━━━ COLLECTED MATERIAL ━━━
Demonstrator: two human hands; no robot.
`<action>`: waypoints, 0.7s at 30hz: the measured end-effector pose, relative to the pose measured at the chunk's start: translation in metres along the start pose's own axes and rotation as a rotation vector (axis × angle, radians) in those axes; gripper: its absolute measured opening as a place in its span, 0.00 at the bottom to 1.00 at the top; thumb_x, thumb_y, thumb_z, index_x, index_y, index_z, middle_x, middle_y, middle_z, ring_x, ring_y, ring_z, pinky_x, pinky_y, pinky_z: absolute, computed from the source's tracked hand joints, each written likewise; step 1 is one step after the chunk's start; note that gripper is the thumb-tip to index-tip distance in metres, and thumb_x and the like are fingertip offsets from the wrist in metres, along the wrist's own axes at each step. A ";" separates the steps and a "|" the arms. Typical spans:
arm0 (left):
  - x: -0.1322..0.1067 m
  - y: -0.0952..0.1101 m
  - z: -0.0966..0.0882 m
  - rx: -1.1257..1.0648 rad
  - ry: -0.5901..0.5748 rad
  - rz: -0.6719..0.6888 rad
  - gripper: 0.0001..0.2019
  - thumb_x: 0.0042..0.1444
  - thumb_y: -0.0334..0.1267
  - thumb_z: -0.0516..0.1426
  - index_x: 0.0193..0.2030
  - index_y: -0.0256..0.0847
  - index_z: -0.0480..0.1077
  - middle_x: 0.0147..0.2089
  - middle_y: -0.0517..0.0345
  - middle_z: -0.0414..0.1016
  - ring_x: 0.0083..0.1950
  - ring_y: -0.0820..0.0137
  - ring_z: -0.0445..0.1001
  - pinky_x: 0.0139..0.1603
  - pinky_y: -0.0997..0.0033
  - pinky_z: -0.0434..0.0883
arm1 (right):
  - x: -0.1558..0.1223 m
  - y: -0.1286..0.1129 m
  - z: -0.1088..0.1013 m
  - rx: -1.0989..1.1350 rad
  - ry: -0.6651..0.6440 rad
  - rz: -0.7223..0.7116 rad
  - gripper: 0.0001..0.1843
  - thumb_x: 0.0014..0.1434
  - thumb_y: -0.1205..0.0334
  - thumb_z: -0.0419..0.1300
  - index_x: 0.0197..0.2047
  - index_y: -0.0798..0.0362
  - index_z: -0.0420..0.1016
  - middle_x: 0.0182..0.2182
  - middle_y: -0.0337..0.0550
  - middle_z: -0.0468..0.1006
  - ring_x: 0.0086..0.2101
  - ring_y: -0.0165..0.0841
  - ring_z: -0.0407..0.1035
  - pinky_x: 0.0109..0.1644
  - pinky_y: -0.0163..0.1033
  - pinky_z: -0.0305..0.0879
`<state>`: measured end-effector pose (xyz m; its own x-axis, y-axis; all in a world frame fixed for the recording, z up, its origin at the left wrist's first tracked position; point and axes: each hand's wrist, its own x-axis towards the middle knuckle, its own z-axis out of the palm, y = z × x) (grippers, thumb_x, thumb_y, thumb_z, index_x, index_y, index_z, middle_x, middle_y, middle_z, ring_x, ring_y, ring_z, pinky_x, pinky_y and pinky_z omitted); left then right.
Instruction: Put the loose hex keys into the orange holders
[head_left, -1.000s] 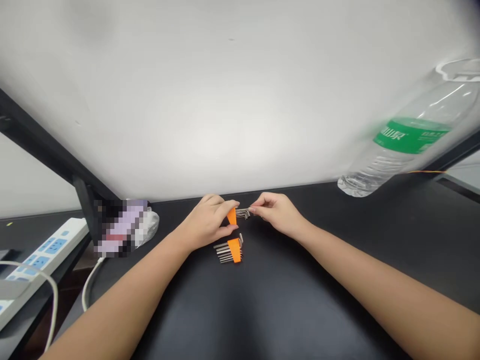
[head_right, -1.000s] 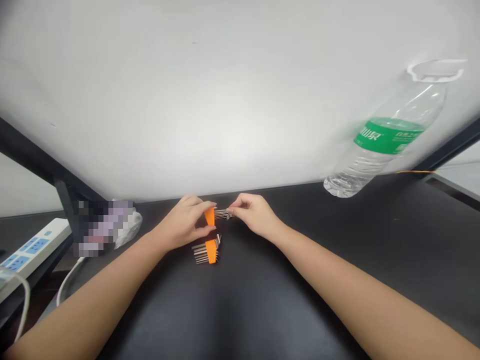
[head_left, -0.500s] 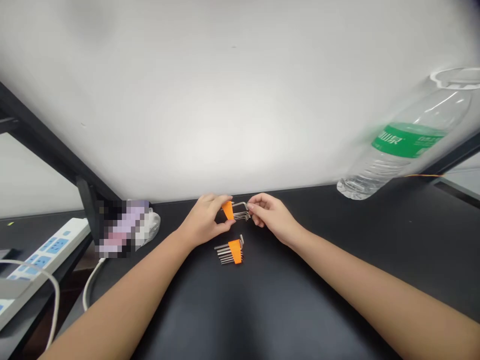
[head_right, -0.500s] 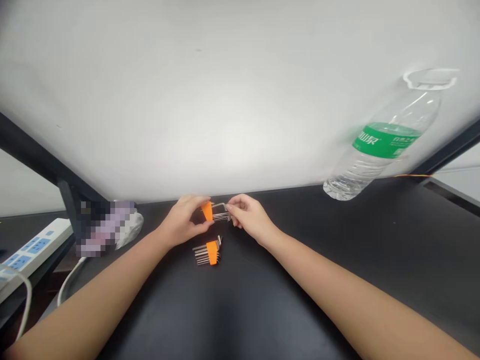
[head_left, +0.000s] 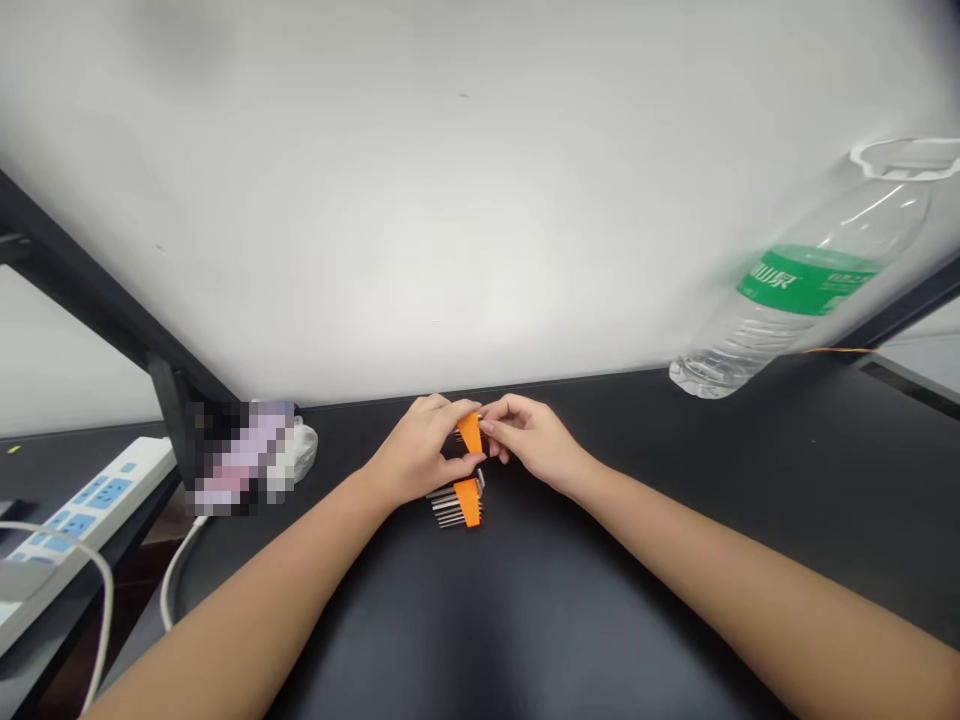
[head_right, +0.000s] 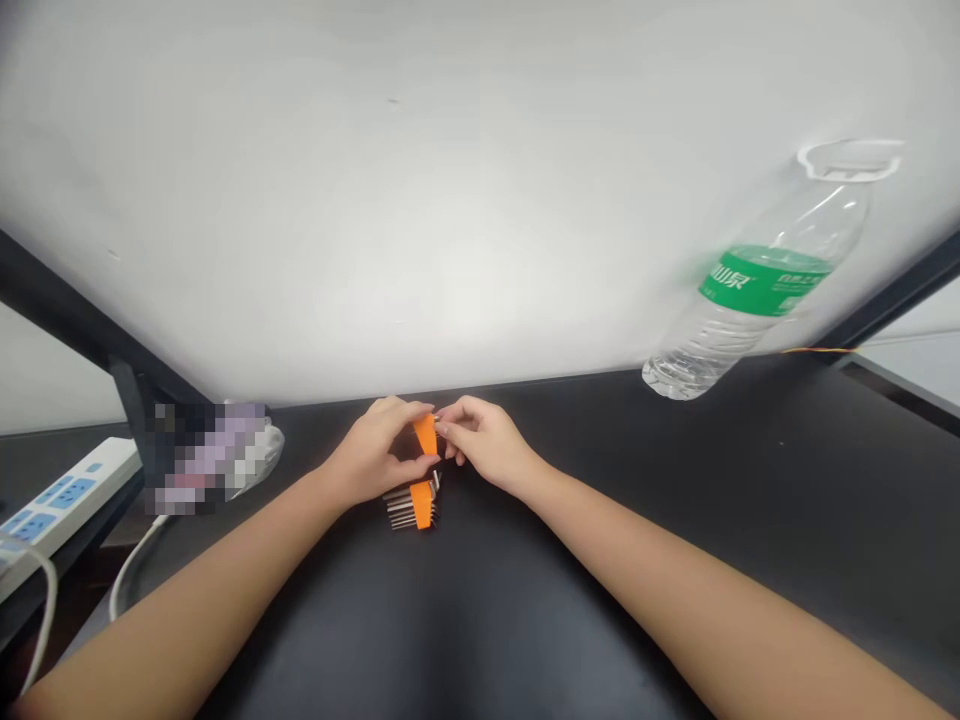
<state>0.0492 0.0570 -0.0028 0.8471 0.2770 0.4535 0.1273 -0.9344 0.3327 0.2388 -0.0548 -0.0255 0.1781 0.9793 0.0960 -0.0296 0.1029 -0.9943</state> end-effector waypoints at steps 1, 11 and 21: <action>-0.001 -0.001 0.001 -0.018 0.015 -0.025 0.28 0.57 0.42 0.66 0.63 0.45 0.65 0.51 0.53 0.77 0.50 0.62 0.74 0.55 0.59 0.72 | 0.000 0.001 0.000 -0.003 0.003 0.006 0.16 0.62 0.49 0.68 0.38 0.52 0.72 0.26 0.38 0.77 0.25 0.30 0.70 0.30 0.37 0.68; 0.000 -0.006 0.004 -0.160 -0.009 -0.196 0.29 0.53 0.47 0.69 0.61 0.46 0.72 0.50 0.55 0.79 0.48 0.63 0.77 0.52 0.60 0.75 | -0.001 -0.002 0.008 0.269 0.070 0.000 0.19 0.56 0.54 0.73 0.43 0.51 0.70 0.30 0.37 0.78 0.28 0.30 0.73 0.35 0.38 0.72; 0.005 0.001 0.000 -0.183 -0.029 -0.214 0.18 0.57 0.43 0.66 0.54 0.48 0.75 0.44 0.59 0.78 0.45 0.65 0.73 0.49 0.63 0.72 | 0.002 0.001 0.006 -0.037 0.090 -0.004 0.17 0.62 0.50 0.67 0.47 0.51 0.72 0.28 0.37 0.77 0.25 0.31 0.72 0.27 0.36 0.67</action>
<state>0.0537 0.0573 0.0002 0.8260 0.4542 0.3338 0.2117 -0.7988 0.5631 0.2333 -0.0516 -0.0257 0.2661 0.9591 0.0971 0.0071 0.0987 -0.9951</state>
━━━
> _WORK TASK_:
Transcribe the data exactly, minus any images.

> _RESPONSE TO THIS EXERCISE_:
Demonstrator: two human hands; no robot.
`<action>`: waypoints, 0.7s at 30hz: the measured end-effector pose, relative to the pose measured at the chunk's start: translation in metres along the start pose's own axes and rotation as a rotation vector (axis × angle, radians) in those axes; gripper: its absolute measured opening as a place in its span, 0.00 at the bottom to 1.00 at the top; thumb_x, thumb_y, thumb_z, index_x, index_y, index_z, middle_x, middle_y, middle_z, ring_x, ring_y, ring_z, pinky_x, pinky_y, pinky_z: absolute, computed from the source's tracked hand joints, each written likewise; step 1 is one step after the chunk's start; note that gripper is the thumb-tip to index-tip distance in metres, and thumb_x and the like are fingertip offsets from the wrist in metres, along the wrist's own axes at each step. A ";" separates the steps and a "|" the arms. Typical spans:
arm0 (left):
  - x: -0.1322..0.1067 m
  - y: -0.0952..0.1101 m
  - z: -0.0966..0.0882 m
  - rx: -1.1257..1.0648 rad
  - ry: -0.5901..0.5748 rad
  - rz: -0.6719..0.6888 rad
  - gripper: 0.0001..0.2019
  - thumb_x: 0.0042..0.1444
  - thumb_y: -0.0334..0.1267
  - thumb_z: -0.0516..0.1426
  - index_x: 0.0193..0.2030
  - index_y: -0.0256..0.0847
  - index_z: -0.0480..0.1077
  - middle_x: 0.0147..0.2089
  - middle_y: -0.0517..0.0345
  - middle_z: -0.0414..0.1016
  - ring_x: 0.0083..0.1950
  - ring_y: -0.0820..0.0137
  - ring_z: -0.0445..0.1001
  - pinky_x: 0.0139..0.1603
  - pinky_y: -0.0997..0.0033
  - pinky_z: -0.0434..0.0883
arm1 (right):
  - x: -0.1558..0.1223 m
  - y: -0.1286..0.1129 m
  - z: -0.1088..0.1013 m
  - rx: -1.0989..1.1350 rad
  - ry: -0.6651..0.6440 rad
  - rz: -0.7223..0.7116 rad
  - gripper: 0.0001..0.1843
  - thumb_x: 0.0014..0.1434
  - thumb_y: -0.1205..0.0334
  - thumb_z: -0.0419..0.1300
  - index_x: 0.0197..0.2047
  - index_y: -0.0798..0.0362
  - index_z: -0.0420..0.1016
  - middle_x: 0.0182..0.2182
  - middle_y: -0.0337..0.0550
  - middle_z: -0.0468..0.1006
  - ring_x: 0.0086..0.2101
  - ring_y: -0.0165..0.0841
  - ring_z: -0.0407..0.1035
  - pinky_x: 0.0109..0.1644
  - pinky_y: -0.0163..0.1033
  - pinky_z: -0.0305..0.0879
`<state>`: measured end-effector pose (xyz m; its own x-axis, y-axis; all in a world frame fixed for the recording, z up, its origin at the left wrist's first tracked position; point and axes: each hand's wrist, its own x-axis towards the middle knuckle, its own z-axis out of the palm, y = z × x) (grippers, thumb_x, thumb_y, thumb_z, index_x, index_y, index_z, middle_x, middle_y, middle_z, ring_x, ring_y, ring_z, pinky_x, pinky_y and pinky_z omitted); left then right.
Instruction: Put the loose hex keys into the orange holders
[head_left, -1.000s] 
[head_right, -1.000s] 
[head_left, -0.500s] 
[head_right, -0.500s] 
[head_left, +0.000s] 
[head_right, +0.000s] 
<state>0.0492 0.0570 -0.0028 0.8471 0.2770 0.4535 0.1273 -0.9344 0.3327 0.2388 -0.0548 -0.0255 0.1781 0.9793 0.0960 -0.0296 0.1029 -0.9943</state> end-effector waypoints at steps 1, 11 and 21: <action>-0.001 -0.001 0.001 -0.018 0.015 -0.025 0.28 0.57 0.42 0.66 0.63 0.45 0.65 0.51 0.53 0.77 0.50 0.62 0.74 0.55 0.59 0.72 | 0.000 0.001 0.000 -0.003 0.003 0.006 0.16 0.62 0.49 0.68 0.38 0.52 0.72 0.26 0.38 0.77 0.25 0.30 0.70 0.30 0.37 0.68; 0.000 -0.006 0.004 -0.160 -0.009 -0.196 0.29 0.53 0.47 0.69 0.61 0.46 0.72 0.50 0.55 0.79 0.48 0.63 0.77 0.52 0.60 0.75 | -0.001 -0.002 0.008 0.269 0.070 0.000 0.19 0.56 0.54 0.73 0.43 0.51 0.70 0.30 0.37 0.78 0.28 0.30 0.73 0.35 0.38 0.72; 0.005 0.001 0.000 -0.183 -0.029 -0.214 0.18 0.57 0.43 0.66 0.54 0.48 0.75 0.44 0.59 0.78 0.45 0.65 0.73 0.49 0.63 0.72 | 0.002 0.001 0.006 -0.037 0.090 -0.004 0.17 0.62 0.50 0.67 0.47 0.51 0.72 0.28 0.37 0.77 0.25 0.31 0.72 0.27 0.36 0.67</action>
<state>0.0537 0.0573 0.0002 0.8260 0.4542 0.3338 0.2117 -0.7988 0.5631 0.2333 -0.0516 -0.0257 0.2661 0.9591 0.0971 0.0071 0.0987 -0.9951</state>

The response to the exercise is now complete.